= WHAT YOU NEED TO DO =
From the data that follows, copy every line holding the string "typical".

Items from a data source
BEGIN

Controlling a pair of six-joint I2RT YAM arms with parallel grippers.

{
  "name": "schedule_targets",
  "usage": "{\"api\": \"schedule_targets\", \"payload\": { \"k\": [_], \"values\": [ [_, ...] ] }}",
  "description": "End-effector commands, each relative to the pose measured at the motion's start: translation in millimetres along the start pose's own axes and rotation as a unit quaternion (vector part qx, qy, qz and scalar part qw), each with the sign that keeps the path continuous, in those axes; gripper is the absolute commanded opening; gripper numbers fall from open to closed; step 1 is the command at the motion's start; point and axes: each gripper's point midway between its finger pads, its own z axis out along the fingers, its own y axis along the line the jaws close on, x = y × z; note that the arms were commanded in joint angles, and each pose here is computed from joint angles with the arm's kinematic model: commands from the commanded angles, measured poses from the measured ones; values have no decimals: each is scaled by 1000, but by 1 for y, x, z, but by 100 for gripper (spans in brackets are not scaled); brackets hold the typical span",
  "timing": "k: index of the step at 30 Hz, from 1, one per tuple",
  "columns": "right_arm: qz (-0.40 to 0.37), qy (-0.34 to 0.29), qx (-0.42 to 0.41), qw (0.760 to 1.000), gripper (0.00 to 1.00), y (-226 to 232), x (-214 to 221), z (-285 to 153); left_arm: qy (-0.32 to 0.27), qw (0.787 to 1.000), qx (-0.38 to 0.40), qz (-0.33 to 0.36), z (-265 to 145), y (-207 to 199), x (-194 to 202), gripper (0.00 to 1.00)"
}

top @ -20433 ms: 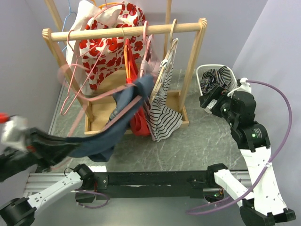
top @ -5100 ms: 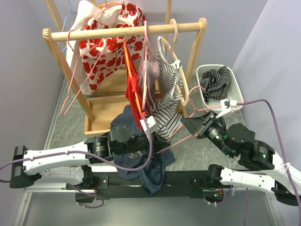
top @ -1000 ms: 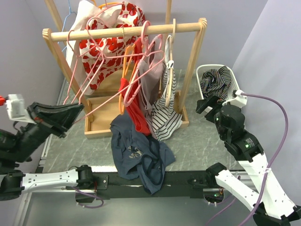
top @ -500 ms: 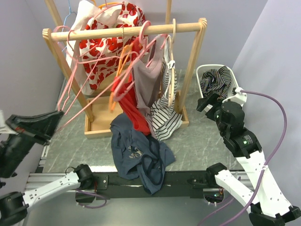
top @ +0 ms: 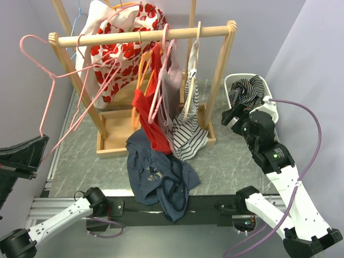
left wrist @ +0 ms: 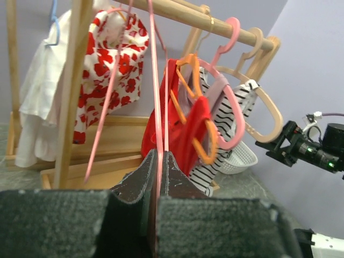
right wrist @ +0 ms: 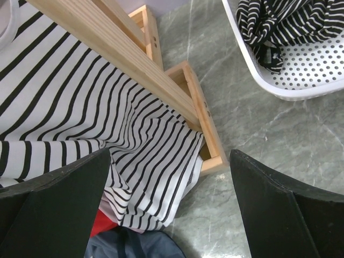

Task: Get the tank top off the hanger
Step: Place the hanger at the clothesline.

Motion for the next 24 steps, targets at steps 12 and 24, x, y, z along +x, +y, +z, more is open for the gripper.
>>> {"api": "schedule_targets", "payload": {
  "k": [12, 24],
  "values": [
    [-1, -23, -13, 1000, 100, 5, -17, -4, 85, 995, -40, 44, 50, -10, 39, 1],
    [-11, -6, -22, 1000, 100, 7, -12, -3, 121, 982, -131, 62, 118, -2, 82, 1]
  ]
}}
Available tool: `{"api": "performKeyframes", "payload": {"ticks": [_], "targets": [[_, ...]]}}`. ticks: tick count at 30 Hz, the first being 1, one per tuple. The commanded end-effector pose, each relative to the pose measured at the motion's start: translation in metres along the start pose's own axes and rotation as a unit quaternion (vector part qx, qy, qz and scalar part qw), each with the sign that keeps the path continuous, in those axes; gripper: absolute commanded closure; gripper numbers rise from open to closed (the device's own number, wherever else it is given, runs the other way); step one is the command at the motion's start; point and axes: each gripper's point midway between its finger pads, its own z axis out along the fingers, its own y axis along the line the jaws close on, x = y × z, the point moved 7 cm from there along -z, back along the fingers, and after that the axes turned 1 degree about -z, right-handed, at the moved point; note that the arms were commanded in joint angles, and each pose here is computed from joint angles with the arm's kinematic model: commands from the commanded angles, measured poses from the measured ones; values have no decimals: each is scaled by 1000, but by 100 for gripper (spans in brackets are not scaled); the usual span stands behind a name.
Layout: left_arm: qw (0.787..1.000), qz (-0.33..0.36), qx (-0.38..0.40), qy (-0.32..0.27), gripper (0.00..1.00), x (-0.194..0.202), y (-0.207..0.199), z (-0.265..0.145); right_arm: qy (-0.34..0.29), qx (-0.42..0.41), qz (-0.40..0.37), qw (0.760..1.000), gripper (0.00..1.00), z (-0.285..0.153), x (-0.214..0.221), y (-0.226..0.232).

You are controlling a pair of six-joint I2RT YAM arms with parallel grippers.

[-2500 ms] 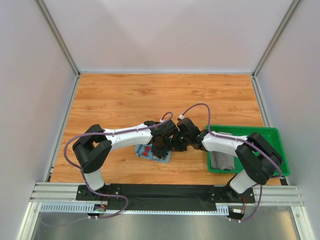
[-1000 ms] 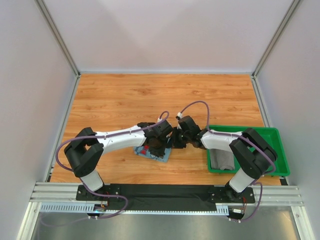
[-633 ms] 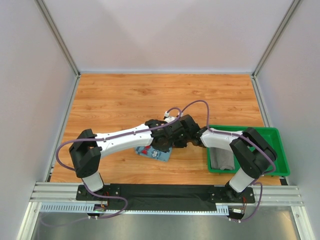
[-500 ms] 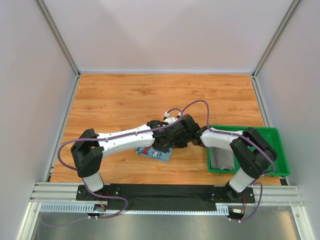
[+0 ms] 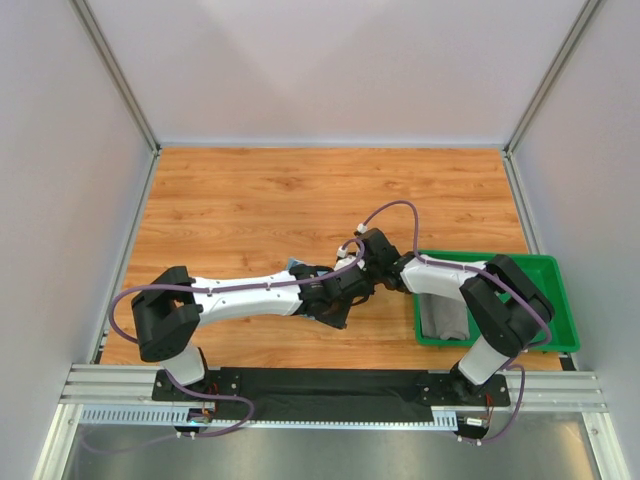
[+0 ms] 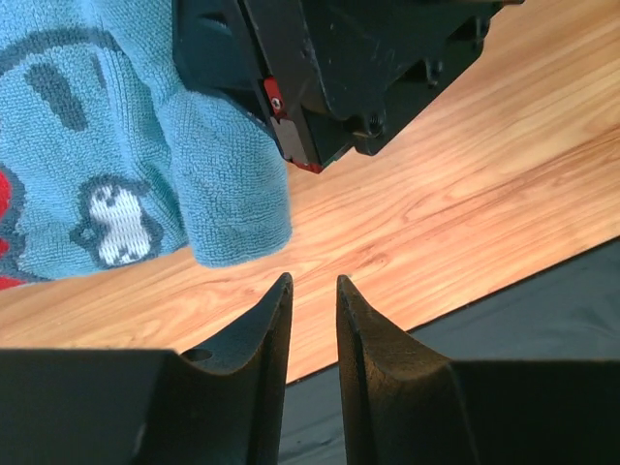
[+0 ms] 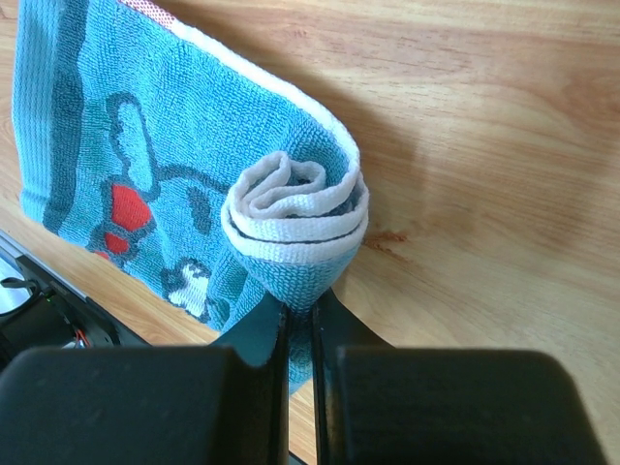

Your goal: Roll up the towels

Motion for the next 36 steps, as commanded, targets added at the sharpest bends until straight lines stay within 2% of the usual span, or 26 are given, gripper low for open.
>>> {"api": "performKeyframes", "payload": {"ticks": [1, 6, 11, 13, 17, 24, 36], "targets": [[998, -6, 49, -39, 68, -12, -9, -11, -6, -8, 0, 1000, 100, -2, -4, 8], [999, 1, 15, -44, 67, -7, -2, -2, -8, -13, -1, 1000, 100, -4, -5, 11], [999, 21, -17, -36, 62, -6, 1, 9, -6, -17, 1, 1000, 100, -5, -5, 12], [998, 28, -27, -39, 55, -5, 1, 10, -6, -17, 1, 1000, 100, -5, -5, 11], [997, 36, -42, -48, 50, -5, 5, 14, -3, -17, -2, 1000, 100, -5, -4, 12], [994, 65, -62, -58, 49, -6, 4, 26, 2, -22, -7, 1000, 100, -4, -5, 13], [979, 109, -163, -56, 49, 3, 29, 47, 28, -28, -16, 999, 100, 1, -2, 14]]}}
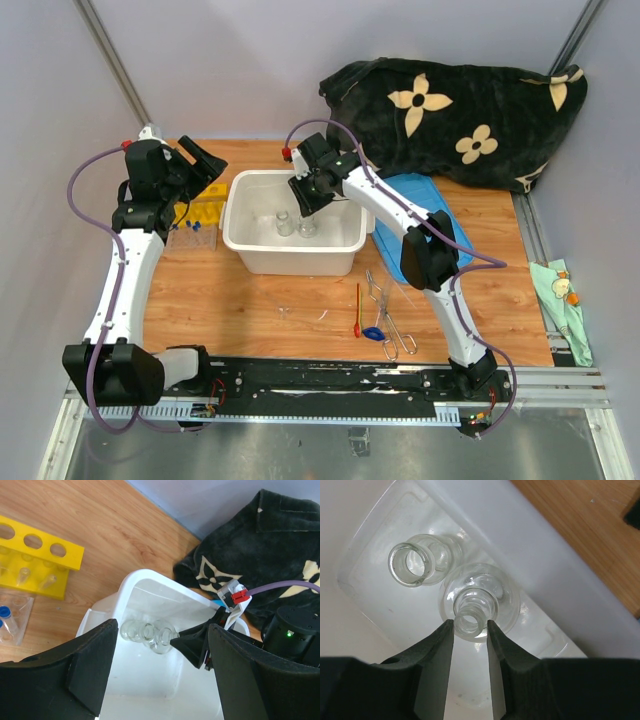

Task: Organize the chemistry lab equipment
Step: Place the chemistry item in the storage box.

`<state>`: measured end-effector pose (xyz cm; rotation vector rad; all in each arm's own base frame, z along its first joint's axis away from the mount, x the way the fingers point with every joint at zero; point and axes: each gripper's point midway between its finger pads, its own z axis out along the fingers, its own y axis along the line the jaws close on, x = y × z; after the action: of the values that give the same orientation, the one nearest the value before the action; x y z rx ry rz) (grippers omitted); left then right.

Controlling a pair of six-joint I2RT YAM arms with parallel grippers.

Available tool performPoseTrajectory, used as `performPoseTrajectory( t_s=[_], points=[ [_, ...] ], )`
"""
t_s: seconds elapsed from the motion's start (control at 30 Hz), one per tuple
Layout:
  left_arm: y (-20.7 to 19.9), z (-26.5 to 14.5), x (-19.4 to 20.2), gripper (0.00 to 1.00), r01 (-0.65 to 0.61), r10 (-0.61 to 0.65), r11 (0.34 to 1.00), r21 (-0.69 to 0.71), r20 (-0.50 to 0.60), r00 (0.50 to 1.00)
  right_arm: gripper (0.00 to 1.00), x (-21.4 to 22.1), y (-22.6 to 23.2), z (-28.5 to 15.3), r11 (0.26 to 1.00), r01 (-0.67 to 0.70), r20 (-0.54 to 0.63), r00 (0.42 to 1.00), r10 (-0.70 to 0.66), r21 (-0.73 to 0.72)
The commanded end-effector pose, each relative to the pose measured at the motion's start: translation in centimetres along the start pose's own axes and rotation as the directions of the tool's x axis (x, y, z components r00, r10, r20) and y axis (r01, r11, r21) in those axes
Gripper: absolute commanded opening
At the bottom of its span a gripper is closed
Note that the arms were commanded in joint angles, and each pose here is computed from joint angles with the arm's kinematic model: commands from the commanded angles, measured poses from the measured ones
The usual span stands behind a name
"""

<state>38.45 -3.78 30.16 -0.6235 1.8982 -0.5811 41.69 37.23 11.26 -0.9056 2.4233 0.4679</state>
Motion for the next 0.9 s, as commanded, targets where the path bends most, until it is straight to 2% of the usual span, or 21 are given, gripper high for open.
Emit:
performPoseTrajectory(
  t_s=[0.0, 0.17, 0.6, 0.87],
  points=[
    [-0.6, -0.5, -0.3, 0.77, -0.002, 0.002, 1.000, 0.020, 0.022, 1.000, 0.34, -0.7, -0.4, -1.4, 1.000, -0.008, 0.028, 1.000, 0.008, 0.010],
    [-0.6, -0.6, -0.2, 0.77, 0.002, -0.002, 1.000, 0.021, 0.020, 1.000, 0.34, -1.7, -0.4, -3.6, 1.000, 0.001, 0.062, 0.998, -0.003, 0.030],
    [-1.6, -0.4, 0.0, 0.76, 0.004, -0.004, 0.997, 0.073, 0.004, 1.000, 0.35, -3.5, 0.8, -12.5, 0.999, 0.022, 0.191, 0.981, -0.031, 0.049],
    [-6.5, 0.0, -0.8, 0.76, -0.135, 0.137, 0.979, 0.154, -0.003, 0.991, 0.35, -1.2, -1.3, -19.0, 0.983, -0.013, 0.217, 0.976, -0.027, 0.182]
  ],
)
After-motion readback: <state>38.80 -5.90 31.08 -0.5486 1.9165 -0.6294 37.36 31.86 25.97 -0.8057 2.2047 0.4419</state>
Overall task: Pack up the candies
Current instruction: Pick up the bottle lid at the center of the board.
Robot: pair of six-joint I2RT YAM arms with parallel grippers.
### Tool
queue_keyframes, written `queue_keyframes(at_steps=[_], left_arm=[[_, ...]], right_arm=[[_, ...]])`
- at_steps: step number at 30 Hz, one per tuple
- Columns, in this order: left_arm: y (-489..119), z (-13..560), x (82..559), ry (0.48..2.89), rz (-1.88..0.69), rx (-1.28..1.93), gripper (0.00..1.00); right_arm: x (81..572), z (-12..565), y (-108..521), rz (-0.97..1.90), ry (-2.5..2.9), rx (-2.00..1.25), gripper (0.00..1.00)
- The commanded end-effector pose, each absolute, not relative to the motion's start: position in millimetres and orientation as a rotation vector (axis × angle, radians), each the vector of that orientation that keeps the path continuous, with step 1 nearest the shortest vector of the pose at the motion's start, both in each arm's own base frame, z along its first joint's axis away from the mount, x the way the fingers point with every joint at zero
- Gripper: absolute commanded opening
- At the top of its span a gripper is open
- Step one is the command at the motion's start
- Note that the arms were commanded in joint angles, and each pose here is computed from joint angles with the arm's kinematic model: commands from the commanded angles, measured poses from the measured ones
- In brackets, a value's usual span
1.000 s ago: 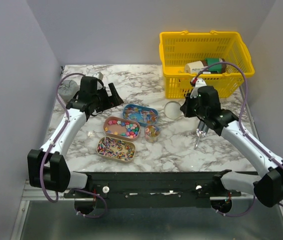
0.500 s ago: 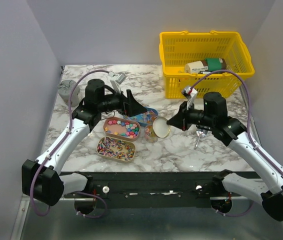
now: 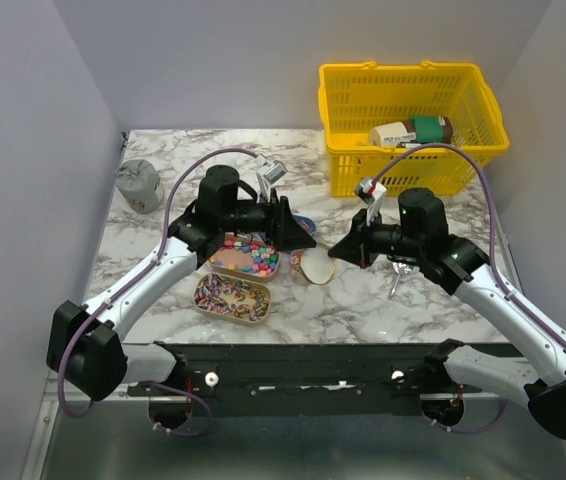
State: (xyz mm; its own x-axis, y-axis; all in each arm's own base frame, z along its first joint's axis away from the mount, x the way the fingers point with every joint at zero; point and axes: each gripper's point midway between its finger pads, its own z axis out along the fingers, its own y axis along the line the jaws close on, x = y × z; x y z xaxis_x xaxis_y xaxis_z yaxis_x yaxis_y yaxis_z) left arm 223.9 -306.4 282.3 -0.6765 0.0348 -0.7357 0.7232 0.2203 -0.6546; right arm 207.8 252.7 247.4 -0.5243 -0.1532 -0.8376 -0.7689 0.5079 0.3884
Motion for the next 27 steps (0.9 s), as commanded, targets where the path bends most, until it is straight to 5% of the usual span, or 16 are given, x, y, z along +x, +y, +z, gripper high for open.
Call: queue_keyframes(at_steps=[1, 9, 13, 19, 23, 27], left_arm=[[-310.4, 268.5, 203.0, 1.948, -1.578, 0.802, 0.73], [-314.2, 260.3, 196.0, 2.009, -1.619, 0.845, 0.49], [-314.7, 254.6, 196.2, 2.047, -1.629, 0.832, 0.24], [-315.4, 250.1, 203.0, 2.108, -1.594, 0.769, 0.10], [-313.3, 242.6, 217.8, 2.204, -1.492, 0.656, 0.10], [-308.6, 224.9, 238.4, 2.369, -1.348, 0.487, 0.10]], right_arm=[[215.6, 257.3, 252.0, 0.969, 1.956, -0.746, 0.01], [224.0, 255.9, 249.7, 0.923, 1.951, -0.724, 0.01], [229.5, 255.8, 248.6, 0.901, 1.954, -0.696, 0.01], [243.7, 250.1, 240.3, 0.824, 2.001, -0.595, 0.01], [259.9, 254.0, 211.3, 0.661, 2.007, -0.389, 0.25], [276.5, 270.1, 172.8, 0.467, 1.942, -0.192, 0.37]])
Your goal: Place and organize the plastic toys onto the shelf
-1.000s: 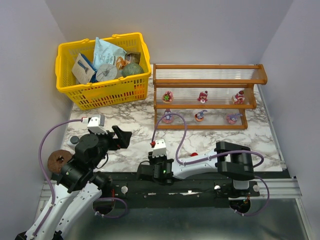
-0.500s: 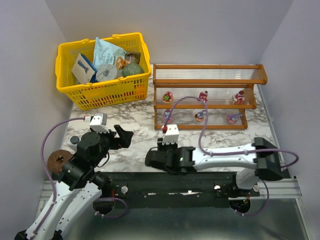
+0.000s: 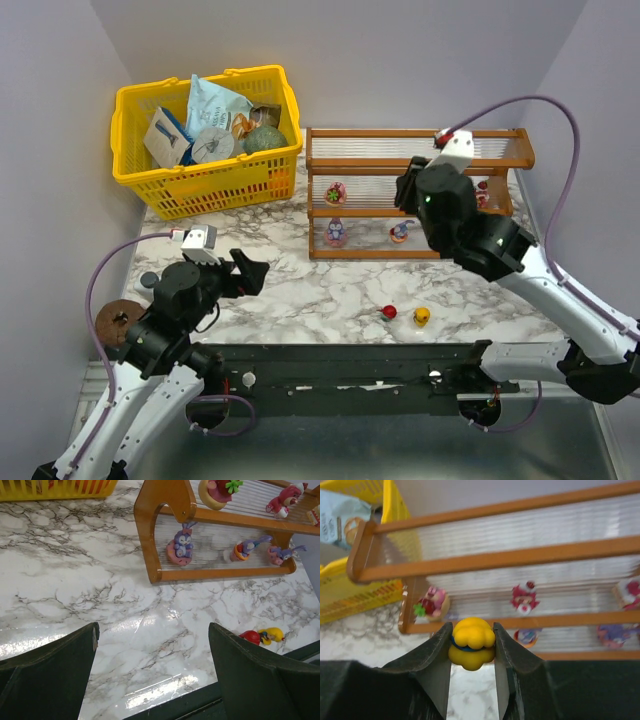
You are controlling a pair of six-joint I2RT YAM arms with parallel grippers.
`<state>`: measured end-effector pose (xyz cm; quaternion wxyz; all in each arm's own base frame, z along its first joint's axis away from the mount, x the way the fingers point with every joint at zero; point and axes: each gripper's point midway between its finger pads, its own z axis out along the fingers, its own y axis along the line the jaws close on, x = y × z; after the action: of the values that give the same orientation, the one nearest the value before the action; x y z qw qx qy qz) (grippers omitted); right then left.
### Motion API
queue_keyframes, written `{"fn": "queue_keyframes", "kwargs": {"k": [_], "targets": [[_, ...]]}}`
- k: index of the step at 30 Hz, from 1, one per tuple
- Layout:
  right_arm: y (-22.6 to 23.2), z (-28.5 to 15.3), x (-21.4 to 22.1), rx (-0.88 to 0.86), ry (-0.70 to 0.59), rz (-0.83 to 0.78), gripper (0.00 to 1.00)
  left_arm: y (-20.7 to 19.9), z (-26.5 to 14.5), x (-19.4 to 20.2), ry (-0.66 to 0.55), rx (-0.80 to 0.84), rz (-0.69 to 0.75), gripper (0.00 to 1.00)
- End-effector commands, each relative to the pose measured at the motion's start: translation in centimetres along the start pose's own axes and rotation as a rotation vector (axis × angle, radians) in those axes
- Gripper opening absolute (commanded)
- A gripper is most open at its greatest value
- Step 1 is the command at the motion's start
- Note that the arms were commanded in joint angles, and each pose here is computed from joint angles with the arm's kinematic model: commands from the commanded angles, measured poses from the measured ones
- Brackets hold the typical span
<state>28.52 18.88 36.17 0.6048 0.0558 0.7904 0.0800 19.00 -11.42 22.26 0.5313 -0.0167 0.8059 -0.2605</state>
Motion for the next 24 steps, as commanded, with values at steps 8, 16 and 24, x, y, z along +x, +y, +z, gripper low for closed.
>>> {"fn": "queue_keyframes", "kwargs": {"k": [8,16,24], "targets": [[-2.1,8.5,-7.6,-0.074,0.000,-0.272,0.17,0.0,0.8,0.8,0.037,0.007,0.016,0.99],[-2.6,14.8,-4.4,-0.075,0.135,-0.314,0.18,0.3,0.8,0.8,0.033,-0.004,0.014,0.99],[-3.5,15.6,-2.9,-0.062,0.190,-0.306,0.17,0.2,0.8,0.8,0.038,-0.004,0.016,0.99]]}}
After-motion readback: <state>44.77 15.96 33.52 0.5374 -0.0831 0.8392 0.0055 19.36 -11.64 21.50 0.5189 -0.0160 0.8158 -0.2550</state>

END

= SOLUTION =
  "description": "End-effector commands, each relative to the pose measured at the motion's start: translation in millimetres along the start pose's own axes and rotation as a unit quaternion (vector part qx, qy, qz and scalar part qw), each with the sign that keeps the path continuous, in those axes; gripper is the absolute commanded opening; gripper numbers fall from open to closed; step 1 is the command at the motion's start; point and axes: each gripper's point midway between its finger pads, its own z axis out along the fingers, its own y axis along the line the jaws close on, x = y × z; note that the arms were commanded in joint angles, and each pose here is computed from joint angles with the arm's kinematic model: commands from the commanded angles, measured poses from the measured ones; values have no decimals: each is scaled by 1000, but by 1 for y, x, z, but by 100 for gripper (spans in brackets are not scaled); brackets hold the typical span",
- Brackets hold the typical span

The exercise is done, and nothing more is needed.